**Work to be completed**
When the line with "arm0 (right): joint" appears below, start repeating lines exactly, and keep going through the line with "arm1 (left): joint"; add nothing outside that span.

**Supplied material**
Content starts

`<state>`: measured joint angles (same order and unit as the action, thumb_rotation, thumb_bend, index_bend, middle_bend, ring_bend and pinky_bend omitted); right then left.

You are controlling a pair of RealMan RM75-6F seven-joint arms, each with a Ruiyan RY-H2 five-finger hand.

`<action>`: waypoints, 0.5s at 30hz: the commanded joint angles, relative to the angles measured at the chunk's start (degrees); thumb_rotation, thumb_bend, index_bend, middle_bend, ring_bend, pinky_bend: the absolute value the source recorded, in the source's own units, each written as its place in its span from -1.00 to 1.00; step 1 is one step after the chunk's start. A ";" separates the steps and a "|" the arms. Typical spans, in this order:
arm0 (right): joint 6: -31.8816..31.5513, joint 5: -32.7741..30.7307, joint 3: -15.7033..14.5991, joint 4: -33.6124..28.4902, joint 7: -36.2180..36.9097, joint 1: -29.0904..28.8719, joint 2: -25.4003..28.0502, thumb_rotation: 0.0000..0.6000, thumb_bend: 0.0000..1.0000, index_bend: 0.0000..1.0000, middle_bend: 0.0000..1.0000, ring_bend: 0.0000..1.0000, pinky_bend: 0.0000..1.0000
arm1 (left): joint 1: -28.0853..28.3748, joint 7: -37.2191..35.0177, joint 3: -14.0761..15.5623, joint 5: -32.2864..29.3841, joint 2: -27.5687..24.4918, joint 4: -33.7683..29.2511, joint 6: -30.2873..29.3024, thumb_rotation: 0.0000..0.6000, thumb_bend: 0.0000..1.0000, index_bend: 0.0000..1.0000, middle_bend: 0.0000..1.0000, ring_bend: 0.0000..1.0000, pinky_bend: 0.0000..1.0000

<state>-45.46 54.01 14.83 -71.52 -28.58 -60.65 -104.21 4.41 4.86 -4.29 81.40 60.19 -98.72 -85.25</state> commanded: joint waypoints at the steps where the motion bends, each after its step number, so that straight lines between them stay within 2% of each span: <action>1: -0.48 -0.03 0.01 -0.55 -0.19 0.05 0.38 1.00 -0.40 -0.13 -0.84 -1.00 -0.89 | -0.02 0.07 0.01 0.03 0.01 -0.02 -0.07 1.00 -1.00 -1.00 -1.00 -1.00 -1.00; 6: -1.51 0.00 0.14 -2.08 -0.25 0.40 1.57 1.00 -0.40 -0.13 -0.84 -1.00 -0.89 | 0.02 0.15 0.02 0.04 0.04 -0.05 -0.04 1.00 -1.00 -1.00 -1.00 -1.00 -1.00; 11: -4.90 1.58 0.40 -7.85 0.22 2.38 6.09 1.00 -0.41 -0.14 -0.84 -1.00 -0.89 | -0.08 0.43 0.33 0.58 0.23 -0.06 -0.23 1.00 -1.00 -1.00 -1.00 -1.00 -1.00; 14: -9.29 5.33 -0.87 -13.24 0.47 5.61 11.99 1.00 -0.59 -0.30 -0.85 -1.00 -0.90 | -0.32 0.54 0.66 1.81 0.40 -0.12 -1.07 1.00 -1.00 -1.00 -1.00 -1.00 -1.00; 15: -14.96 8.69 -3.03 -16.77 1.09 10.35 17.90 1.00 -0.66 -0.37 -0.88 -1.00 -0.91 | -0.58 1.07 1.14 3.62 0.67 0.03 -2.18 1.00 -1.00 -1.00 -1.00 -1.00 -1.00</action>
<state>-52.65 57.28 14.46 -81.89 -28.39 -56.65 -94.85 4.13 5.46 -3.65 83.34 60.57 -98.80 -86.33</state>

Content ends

**Exercise result**
arm0 (right): joint 6: -31.8816..31.5513, joint 5: -32.7741..30.7307, joint 3: -15.7033..14.5991, joint 4: -33.6124..28.4902, joint 7: -36.2180..36.9097, joint 1: -29.0904..28.8719, joint 2: -25.4003..28.0502, thumb_rotation: 0.0000..0.6000, thumb_bend: 0.0000..1.0000, index_bend: 0.0000..1.0000, middle_bend: 0.0000..1.0000, ring_bend: 0.0000..1.0000, pinky_bend: 0.0000..1.0000
arm1 (left): joint 1: -28.0853..28.3748, joint 7: -37.2191..35.0177, joint 3: -14.0761..15.5623, joint 5: -32.2864..29.3841, joint 2: -27.5687..24.4918, joint 4: -33.7683..29.2511, joint 6: -30.2873..29.3024, thumb_rotation: 0.0000..0.6000, thumb_bend: 0.0000..1.0000, index_bend: 0.0000..1.0000, middle_bend: 0.0000..1.0000, ring_bend: 0.0000..1.0000, pinky_bend: 0.0000..1.0000

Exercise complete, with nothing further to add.